* Task *
Give the lines of the material verbatim, from the first line to the line with "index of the", including both.

++++++++++++++++++++

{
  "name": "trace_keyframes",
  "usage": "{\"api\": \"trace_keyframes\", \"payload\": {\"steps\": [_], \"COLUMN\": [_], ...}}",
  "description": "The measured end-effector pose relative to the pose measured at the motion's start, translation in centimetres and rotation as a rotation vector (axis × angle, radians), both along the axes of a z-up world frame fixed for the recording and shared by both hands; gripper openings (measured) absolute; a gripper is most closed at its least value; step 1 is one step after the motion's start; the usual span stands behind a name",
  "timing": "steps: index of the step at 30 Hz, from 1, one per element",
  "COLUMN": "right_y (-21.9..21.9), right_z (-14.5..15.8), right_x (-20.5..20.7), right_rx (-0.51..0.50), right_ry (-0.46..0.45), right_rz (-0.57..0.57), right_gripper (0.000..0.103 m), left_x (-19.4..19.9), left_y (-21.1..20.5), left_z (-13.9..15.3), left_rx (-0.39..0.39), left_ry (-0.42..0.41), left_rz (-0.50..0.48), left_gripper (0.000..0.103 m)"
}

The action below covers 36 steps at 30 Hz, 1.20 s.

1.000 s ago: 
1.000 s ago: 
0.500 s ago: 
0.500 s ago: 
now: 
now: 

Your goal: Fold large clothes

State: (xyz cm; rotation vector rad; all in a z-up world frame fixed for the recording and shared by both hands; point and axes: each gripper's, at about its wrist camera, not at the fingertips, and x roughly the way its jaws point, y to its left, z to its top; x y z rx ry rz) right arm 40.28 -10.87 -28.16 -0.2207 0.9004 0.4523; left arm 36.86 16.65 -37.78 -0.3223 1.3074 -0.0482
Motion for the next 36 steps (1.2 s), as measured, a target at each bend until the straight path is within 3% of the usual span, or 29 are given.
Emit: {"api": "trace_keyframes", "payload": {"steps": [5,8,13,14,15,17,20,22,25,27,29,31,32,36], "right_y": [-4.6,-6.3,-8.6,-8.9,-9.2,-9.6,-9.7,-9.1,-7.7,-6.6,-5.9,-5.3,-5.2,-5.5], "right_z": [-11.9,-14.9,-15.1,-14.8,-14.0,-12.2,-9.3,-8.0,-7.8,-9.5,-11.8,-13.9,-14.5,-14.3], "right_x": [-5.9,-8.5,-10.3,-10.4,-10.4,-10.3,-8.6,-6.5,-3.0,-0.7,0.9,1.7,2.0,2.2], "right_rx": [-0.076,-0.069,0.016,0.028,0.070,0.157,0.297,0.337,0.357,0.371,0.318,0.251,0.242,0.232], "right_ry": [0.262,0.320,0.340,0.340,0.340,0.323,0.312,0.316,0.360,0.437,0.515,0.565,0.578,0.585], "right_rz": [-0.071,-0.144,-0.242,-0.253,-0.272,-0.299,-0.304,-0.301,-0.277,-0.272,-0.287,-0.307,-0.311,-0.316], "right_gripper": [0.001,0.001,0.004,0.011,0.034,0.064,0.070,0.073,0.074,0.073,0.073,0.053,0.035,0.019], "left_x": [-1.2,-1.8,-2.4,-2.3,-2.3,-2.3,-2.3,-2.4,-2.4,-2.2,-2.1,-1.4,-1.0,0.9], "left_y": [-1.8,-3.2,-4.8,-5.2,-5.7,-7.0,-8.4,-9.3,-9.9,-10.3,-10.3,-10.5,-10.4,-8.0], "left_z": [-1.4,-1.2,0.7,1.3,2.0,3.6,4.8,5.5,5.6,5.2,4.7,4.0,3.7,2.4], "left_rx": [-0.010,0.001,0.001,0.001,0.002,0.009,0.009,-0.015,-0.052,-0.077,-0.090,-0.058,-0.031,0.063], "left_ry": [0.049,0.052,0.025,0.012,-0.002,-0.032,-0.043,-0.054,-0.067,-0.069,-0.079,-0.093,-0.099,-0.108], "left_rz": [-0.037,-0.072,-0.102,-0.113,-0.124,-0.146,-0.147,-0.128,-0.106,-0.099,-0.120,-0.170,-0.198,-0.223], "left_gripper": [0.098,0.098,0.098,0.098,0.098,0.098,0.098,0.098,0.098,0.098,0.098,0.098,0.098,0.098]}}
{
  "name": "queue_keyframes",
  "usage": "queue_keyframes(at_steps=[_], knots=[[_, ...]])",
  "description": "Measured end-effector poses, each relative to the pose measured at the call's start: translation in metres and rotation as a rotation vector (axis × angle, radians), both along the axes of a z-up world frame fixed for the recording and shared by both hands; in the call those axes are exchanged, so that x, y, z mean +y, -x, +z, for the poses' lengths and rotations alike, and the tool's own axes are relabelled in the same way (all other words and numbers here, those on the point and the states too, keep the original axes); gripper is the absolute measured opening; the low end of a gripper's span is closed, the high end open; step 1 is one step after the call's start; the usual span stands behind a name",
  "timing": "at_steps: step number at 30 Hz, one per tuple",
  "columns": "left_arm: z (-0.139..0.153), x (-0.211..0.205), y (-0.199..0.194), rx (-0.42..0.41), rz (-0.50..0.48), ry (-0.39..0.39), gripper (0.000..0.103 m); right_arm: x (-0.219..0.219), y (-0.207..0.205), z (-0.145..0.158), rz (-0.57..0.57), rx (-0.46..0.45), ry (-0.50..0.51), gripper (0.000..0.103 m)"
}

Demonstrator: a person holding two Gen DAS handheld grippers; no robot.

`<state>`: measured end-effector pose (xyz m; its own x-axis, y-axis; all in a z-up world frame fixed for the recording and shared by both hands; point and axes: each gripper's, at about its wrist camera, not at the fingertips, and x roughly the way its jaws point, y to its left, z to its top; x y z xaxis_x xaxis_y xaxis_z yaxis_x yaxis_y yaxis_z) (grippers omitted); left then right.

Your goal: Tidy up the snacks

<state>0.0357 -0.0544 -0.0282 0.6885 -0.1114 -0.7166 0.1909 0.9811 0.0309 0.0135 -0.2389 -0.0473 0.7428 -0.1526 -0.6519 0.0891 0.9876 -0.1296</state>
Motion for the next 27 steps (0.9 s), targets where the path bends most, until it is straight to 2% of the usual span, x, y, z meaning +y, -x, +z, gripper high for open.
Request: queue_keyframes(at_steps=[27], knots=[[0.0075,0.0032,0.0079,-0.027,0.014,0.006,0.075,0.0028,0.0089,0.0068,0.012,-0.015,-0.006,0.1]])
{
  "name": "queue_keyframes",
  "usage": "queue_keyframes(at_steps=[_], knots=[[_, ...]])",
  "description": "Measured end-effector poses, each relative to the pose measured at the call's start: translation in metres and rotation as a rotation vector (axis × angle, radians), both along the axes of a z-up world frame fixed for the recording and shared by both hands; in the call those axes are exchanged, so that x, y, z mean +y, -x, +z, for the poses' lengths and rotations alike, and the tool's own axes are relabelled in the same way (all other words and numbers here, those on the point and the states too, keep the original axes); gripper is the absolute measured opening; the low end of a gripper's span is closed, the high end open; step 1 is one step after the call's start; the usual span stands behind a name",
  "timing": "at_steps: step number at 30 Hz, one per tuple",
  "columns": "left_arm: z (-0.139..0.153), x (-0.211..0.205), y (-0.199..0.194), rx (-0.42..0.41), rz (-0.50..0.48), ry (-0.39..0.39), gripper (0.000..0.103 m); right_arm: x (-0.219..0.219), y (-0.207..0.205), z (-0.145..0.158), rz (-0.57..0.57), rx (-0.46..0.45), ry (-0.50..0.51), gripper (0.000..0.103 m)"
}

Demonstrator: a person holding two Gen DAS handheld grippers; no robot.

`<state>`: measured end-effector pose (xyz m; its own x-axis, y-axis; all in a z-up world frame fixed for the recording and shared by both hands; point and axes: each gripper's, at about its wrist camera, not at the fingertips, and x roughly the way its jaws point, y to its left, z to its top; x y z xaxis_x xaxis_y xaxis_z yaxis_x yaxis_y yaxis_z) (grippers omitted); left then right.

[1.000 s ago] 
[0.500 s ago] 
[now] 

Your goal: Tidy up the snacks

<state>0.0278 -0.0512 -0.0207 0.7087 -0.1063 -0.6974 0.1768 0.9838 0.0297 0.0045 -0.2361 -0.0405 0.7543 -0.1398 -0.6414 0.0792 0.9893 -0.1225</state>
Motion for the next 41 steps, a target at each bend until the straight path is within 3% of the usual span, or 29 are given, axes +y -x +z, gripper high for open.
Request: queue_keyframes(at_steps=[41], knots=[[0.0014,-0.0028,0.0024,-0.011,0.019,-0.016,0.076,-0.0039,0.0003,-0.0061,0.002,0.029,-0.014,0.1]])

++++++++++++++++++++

* Response to the task *
{
  "name": "trace_keyframes",
  "usage": "{\"api\": \"trace_keyframes\", \"payload\": {\"steps\": [_], \"COLUMN\": [_], ...}}",
  "description": "The measured end-effector pose relative to the pose measured at the motion's start, translation in centimetres and rotation as a rotation vector (axis × angle, radians), both along the axes of a z-up world frame fixed for the recording and shared by both hands; gripper openings (measured) absolute; a gripper is most closed at its least value; step 1 is one step after the motion's start; the usual span stands behind a name",
  "timing": "steps: index of the step at 30 Hz, from 1, one per element",

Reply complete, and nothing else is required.